As the saying goes better late than never.
That couple spent less than 10 years to accomplish their goal. If they can do it, I can do i too!!! I started looking at my Fidelity more carefully, opened an account with Vanguard, invested my HSA money that’s been sitting idly for years and even dabbled with day trading.
In less than 3 months after I first read their story, I’ve managed to earn:
Grand Total: $1413.94
I’m so just amazed when I look at the number. Maybe it is possible after all.
But before we can even start investing, we need to have our ducks in a row.
1. Have an emergency fund
This seems like my favorite thing to include in all my posts about money related. This fund should be able to cover about 3-6 months’ worth of income and is specifically for an emergency (I prefer at least 9 months to a year). Can’t save for “tomorrow” if you don’t have your “today” covered. Although I’m investing most of my money now, I still keep some money in the bank for emergency situations.
2. Pay off debt before you retire
This is a must!!! Whatever debt you have whether it’s student loan debt or a mortage or credit card, it must be paid off because you can even start thinking about retiring. Let’s say you’re 40 years old and you’re buying your first house with 30-year mortgage, you won’t even be done until you’re 70. That’s not something you want.

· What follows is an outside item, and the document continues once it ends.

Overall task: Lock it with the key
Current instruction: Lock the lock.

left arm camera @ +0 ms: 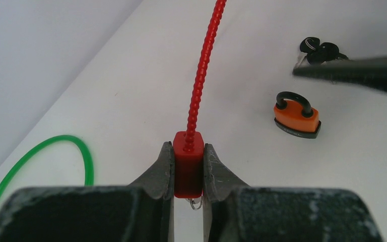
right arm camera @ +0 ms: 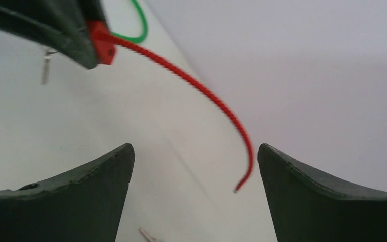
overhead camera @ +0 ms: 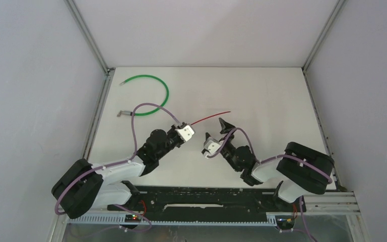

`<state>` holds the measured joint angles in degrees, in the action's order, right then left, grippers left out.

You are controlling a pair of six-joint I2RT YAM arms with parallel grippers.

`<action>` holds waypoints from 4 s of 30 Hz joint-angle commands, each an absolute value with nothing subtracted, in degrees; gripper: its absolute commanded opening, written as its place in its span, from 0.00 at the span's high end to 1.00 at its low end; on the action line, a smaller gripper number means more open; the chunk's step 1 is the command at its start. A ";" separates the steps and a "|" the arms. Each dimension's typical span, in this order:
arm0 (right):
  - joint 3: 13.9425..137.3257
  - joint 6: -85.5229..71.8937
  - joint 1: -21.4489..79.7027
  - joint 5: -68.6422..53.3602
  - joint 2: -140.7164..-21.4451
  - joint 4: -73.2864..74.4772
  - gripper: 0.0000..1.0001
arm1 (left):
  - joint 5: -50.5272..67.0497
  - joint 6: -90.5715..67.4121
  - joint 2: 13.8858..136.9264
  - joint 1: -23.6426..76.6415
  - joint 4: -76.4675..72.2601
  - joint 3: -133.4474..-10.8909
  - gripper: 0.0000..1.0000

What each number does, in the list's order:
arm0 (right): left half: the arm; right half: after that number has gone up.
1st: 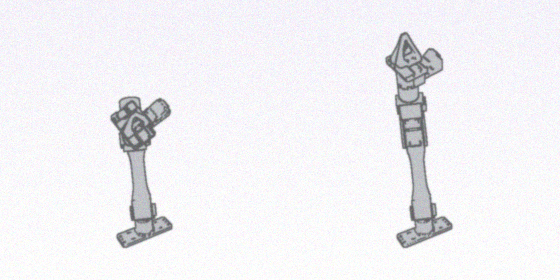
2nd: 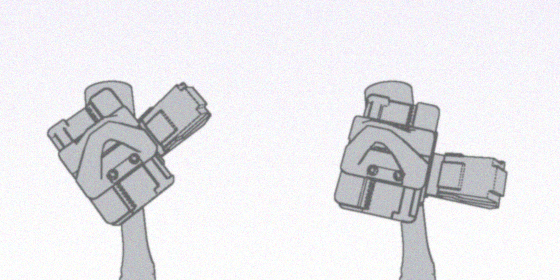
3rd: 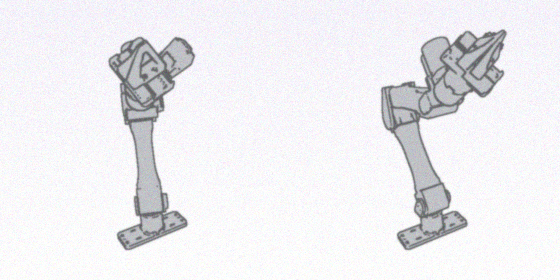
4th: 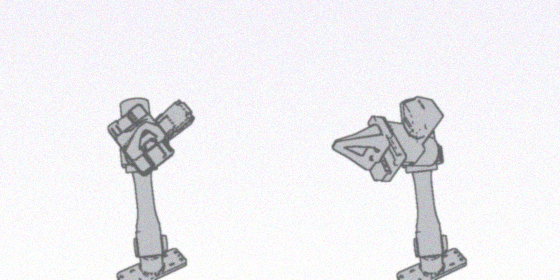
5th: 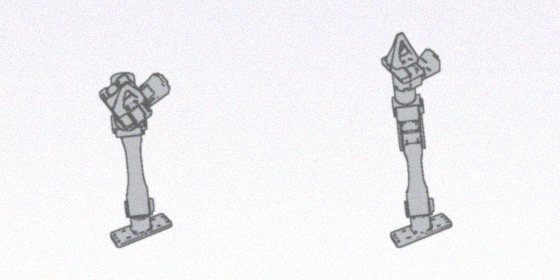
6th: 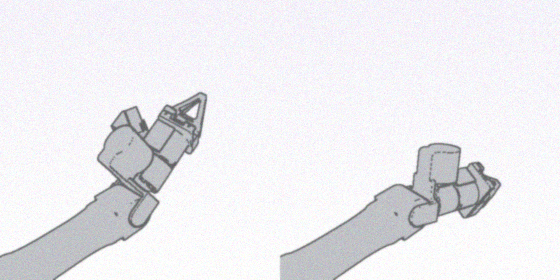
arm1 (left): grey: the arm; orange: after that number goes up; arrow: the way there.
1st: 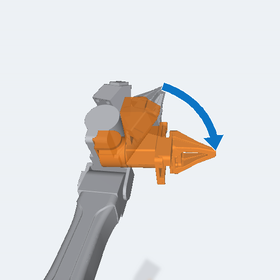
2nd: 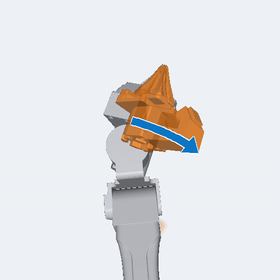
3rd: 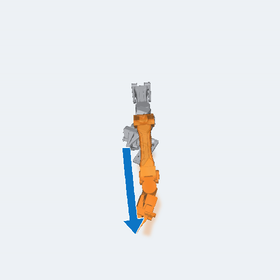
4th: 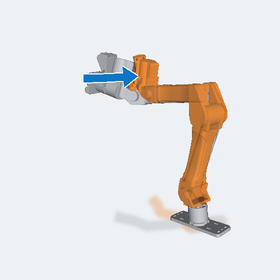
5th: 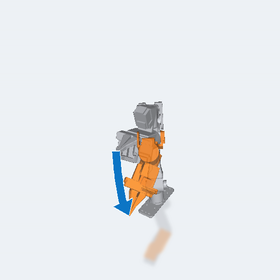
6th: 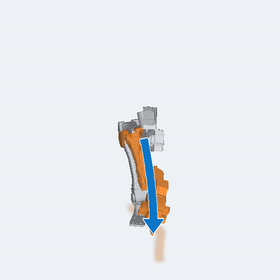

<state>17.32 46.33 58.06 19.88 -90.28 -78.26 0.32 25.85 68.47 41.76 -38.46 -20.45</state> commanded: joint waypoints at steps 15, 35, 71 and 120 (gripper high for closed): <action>12.94 45.88 52.40 18.76 -83.87 -87.29 0.13 | 16.93 26.42 64.39 41.80 -33.37 -24.19 1.00; 14.29 44.95 50.73 22.69 -85.96 -87.24 0.54 | 15.05 27.25 61.89 41.72 -33.16 -22.94 1.00; 12.87 -6.67 41.59 7.99 -68.31 -87.30 1.00 | 29.52 30.28 73.62 43.14 -20.18 -33.62 1.00; 31.85 13.53 56.10 15.20 -69.36 -84.48 1.00 | 27.25 27.98 72.88 43.37 -24.21 -32.17 1.00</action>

Related article: How I paid off $130,000 student loan debt in less than 5 years.
3. Invest outside of retirement plans
Most of us know about retirement plans such was 401k. This is the bare minimum. At least contribue to the amount that your employer would watch. In addition, there’s also property investment, managed funds and many more. You must learn about investing and keep your portfolio diversified and in line with your personal tolerance to risk. As you approach retirement, your risk will become more conservative so ensure that you make the necessary changes.

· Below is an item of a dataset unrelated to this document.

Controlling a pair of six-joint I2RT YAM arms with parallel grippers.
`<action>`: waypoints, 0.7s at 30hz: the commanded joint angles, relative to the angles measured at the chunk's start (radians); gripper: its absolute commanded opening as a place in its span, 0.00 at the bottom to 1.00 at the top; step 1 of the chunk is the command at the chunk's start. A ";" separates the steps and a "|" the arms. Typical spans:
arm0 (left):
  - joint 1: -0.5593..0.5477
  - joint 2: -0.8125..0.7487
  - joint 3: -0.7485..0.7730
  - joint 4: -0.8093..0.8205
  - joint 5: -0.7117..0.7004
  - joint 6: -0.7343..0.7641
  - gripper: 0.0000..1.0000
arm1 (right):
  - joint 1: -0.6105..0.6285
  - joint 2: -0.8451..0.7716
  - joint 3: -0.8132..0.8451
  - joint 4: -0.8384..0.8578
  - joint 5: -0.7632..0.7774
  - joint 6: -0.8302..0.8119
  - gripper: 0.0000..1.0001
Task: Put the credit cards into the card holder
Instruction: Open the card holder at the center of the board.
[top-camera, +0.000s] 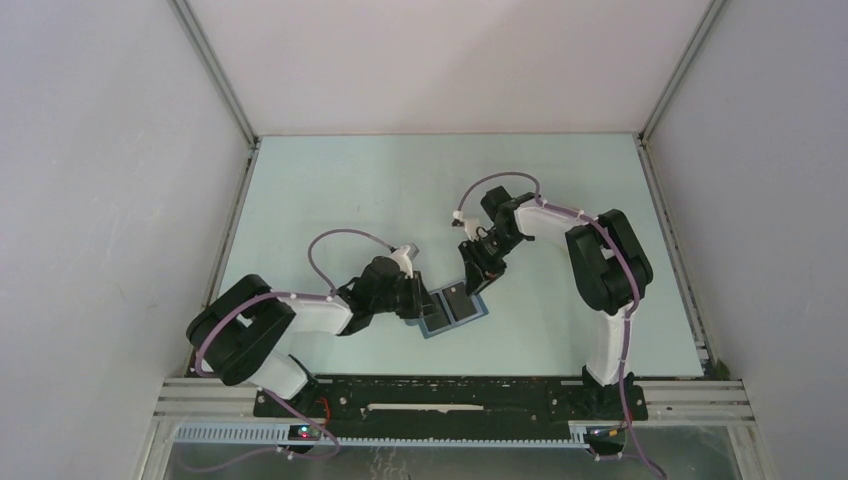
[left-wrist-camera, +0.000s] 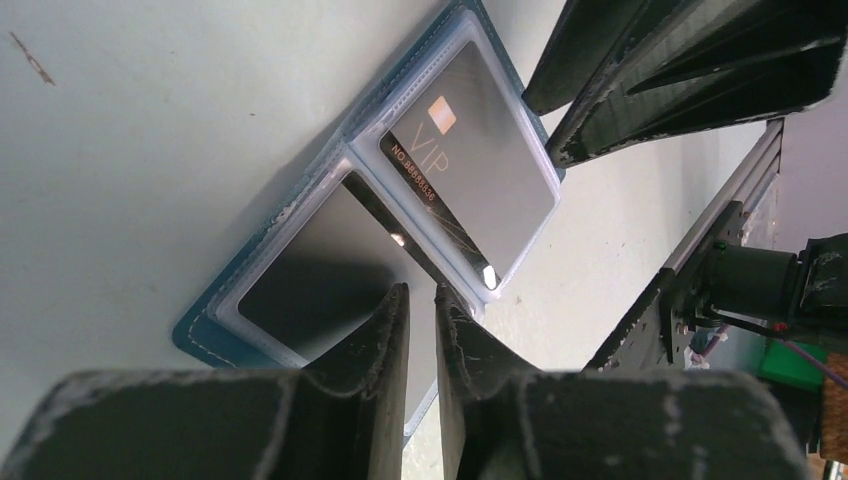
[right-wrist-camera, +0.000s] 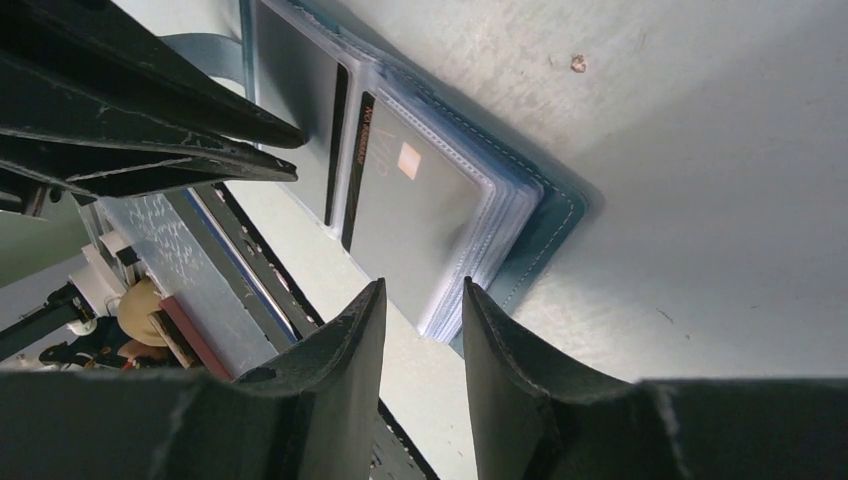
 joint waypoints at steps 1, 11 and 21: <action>-0.007 0.017 0.049 0.037 0.006 0.000 0.20 | 0.002 0.033 0.007 -0.017 -0.008 -0.008 0.43; -0.006 0.039 0.058 0.033 0.012 0.007 0.20 | -0.002 0.075 0.007 -0.023 -0.061 0.010 0.43; -0.006 0.045 0.060 0.032 0.010 0.010 0.20 | -0.018 0.017 0.013 -0.043 -0.159 -0.015 0.37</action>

4. Invest your extra money
This only applies if you are done with debts. If you still have debts, use that extra money to pay it off. But if you have no debts, then invest whatever extra money you receive whether it’s a yearly bonus or an increase in pay.
5. Retirement plan with employer matching contribution (401K)
Must take advantage of employer matching contribution. This is literally free money. At least contribute to the minimum that your employer would match. The 401k may be subject to vesting rules which means you must serve a certain number of years to retain the matching funds. I was shocked to learn that one of my co-workers in her 50’s had never had a 401k account, despite working for the same company for almost 20 years. It’s a shame that most people don’t even know or think about it.